研究開発本部の山本です。前回は、フリーで利用可能なメタボロームデータ、トランスクリプトームデータをご紹介しました。今回はこれらのオミックスデータに対し、フリーの解析サービスであるMetaboAnalystを用いて主成分分析を行う具体的な手順についてご紹介します。
主成分分析は、メタボロームデータの統計解析手法として最も良く用いられる手法で、メタボローム解析の論文を読めば、必ずどこかで出てくると言ってよいほど、広く用いられています。メタボロームデータに主成分分析を行った結果をどのように利用し、生物学的な解釈に繋げていくのかは次回以降説明することとして、今回はMetaboAnalystを用いて主成分分析を実行してみましょう。

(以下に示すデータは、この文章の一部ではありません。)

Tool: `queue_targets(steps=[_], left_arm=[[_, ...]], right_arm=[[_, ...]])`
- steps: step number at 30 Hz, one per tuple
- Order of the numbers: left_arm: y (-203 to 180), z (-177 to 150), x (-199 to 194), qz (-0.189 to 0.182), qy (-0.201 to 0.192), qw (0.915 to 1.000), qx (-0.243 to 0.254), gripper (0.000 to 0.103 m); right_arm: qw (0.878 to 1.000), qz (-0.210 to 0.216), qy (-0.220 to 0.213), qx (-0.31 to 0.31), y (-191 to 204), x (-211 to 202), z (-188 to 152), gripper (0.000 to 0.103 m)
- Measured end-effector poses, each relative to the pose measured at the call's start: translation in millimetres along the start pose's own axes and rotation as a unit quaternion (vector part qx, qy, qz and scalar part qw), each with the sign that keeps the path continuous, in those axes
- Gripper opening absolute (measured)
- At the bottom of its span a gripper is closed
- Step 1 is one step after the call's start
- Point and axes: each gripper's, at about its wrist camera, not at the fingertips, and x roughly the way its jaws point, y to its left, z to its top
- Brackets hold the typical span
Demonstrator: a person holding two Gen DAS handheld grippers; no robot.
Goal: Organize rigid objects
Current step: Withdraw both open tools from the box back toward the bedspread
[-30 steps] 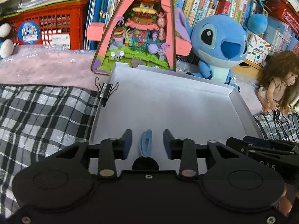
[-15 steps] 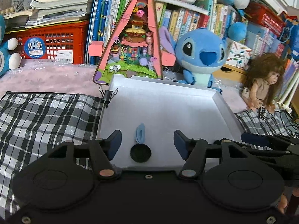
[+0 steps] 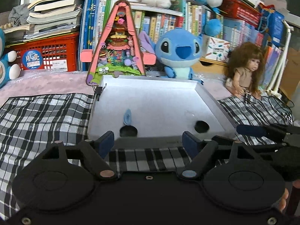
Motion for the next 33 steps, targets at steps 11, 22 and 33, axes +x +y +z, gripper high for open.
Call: queue_targets(steps=[11,22,33], left_arm=[[-9,-28,-26,-0.011,-0.009,0.9998,0.010,0.082],[-12,-52,-49,0.000,-0.028,0.9994,0.019,0.083],[-13,-82,-75,0.012,-0.051,0.9979,0.040,0.084]], right_arm=[[0.997,-0.016,-0.054,-0.054,23,-34,-25,0.087],[0.997,-0.013,-0.057,-0.042,28,-49,-51,0.089],[0.998,-0.013,-0.060,-0.024,28,-67,-75,0.089]])
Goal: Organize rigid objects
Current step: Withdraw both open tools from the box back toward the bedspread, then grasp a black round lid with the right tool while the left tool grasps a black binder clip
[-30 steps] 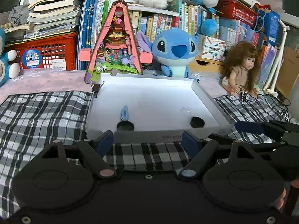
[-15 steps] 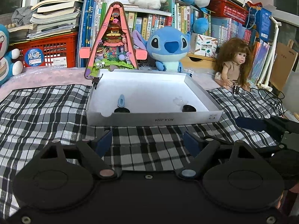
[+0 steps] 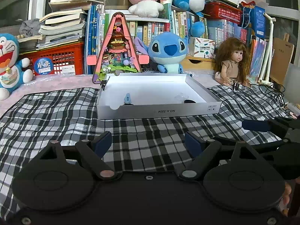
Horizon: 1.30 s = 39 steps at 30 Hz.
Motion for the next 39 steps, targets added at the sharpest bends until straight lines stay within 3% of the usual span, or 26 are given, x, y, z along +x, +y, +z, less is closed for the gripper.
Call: queue_targets(steps=[13,18,21,27,39], left_arm=[[4,-38,-27,0.002,-0.006,0.9999,0.009,0.081],[12,-53,-34,0.008,0.005,0.9999,-0.007,0.074],[16,-61,-37,0.010,0.012,0.9997,-0.019,0.061],[16,-70,-39,0.007,0.017,0.9995,-0.024,0.047],[11,-74,-32,0.009,0.024,0.9991,-0.032,0.041]], right_arm=[[1.000,0.004,0.003,0.013,5,-25,-21,0.089],[1.000,-0.002,0.000,0.006,10,-36,-34,0.089],[1.000,0.004,0.006,0.008,12,-40,-41,0.088],[1.000,0.020,0.005,0.003,20,-52,-55,0.088],[0.998,0.067,0.013,-0.016,37,-60,-64,0.057]])
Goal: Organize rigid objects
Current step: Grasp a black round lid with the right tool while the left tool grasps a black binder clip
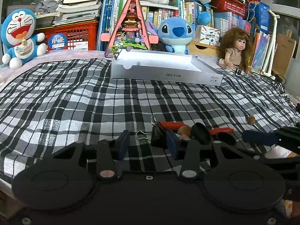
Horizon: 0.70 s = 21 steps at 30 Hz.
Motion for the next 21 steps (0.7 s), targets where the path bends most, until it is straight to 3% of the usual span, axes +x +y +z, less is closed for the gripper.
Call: queue_targets(steps=[7,15,21], left_arm=[[-3.5,1.3,5.5,-0.003,0.002,1.0000,0.002,0.040],[-4.2,4.3,8.0,-0.004,-0.002,1.0000,-0.007,0.031],[-9.6,4.9,7.2,-0.001,-0.011,0.9999,0.010,0.027]], right_arm=[[1.000,-0.004,-0.004,-0.007,8.2,4.6,-1.8,0.055],[1.000,-0.011,-0.007,0.003,9.0,10.0,-2.4,0.038],[1.000,-0.011,-0.011,0.012,8.0,8.6,-3.0,0.037]])
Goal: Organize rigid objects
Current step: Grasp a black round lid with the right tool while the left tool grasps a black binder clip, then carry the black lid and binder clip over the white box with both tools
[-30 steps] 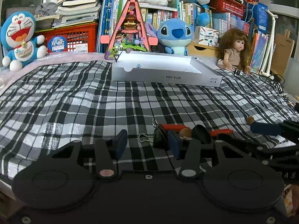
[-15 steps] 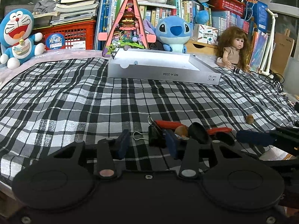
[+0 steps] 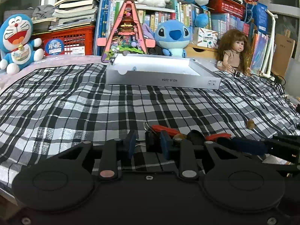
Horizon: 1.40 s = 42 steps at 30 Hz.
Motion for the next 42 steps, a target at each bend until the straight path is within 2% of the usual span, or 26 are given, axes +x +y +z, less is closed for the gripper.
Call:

MetaboAnalystについて簡単にご紹介します。MetaboAnalystは、カナダのアルバータ大学のDavid Wishartと、マギル大学のJeff Xiaを中心に運営されているフリーのWebサービスで、メタボロームデータの統計解析に特化して作られています。MetaboAnalystの詳細は彼らの論文に詳しいです。
アルバータ大学のDavid Wishartのグループと言えば、ヒトのメタボロームデータベースであるHuman metabolome database(HMDB)で馴染みのある方もいらっしゃるかもしれませんが、MetaboAnalystもHMDBを作っているグループによって開発、運営されています。
では実際にMetaboAnalystを用いてメタボロームデータに主成分分析を適用してみましょう。
MetaboAnalystで主成分分析を行うためのデータの準備として、各行に代謝物質、各列にサンプルの代謝物質×サンプルの行列データを準備します。
前回ご紹介した慶應義塾大学の大腸菌マルチオミックスデータベースにあるメタボロームデータは、代謝物質×サンプルの行列データになっていますので、少し整形するだけで主成分分析を適用することが可能です。
データの1行目をサンプル名(欠損遺伝子名、もしくは増殖速度)、2行目に群番号、1列名を代謝物質名とし、3行目から各代謝物質レベルのデータになるように整形します。群番号は主成分分析の実行には不要ですが、その他の手法を適用する際に必要となるので、データに加えておきます。主成分分析を行うだけであれば、全て同じ群名(例えば1)を入力しておけば十分です。ファイルはCSV形式で保存してください。
では実際に主成分分析を実行します。”Statistical Analysis”をクリックし、Uploadからデータをアップロードします。Formatは、各列にサンプルの情報がcsvファイルに書かれているので、”Samples in columns (unpaired)”としてSubmitを押します。
データのフォーマットが正しければ次に進むことが出来ますが、上記のデータのままではエラーが出るはずです。
エラーメッセージを読むと、”Citrateが重複している”旨のメッセージが表れます。改めてcsvファイルのデータを確認してみると、確かにCitrateと名前が付いた行が2つあり、1つは全てのサンプルが空白の行になっています。これは、ピークの解析の際に削除しきれなかったものが残っていたのではないか、と考えられます。そこで2つのCitrateのうち、全てのサンプルで空白になっている行を削除し、改めてデータのアップロードを行います。
その後、様々設定を要求されますが、今回は何も考えずとりあえずSkipまたはSubmitを押してどんどん進んでください。
最後まで進むと、t検定などの様々な解析方法のリストが表示される「Select an analysis path to explore」という画面にたどり着きます。今回は主成分分析なので、”Multivariate Analysis”の”Principal Component Analysis(PCA)”をクリックすると、結果が表示されます。
メタボローム解析の論文でよく見るスコアプロットは、”2D Scores Plot”のタブをクリックすると表示されます。今回のデータでは、次のような第一主成分と第二主成分のスコアプロットが得られているはずです。
以上で、MetaboAnalystを用いてメタボロームデータに主成分分析を行うことができました。まだ主成分分析をご自身で行ったことのない方は、一度お試しいただければと思います。
次回は、今回いくつかスキップした設定や、主成分分析の結果をどのように見ればよいのか、因子負荷量の利用法等について、ご説明したいと思います。